----- DATASET SECTION
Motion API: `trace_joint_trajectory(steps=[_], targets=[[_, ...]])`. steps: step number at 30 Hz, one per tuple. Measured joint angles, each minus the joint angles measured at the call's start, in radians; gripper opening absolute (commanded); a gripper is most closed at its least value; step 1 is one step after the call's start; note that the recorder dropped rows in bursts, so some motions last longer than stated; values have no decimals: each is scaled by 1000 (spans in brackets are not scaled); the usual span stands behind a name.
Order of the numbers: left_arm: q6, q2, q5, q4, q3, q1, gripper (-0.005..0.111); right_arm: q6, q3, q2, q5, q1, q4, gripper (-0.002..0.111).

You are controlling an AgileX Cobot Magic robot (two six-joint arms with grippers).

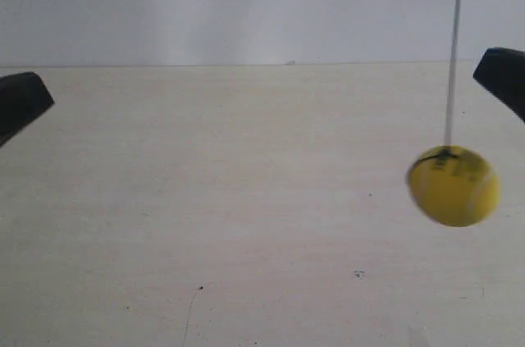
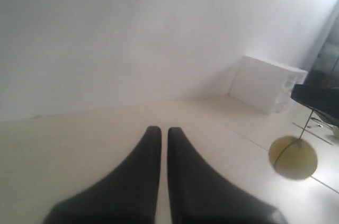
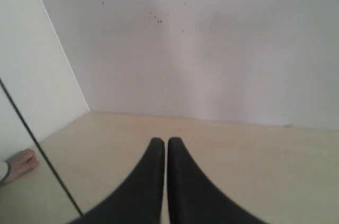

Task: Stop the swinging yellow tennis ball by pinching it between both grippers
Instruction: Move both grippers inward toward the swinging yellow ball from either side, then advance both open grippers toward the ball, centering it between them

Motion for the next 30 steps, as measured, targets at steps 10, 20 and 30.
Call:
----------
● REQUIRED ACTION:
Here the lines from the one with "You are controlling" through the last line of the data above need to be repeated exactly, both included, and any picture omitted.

● YOUR RESPONSE:
You are controlling an AgileX Cobot Magic robot (two six-joint arms with grippers).


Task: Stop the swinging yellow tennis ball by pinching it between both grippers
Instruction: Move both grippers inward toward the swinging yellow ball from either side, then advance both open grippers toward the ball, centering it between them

Motion for the next 30 steps, as measured, targets at steps 10, 20 and 30.
Call:

Output is finished, and nothing else is required.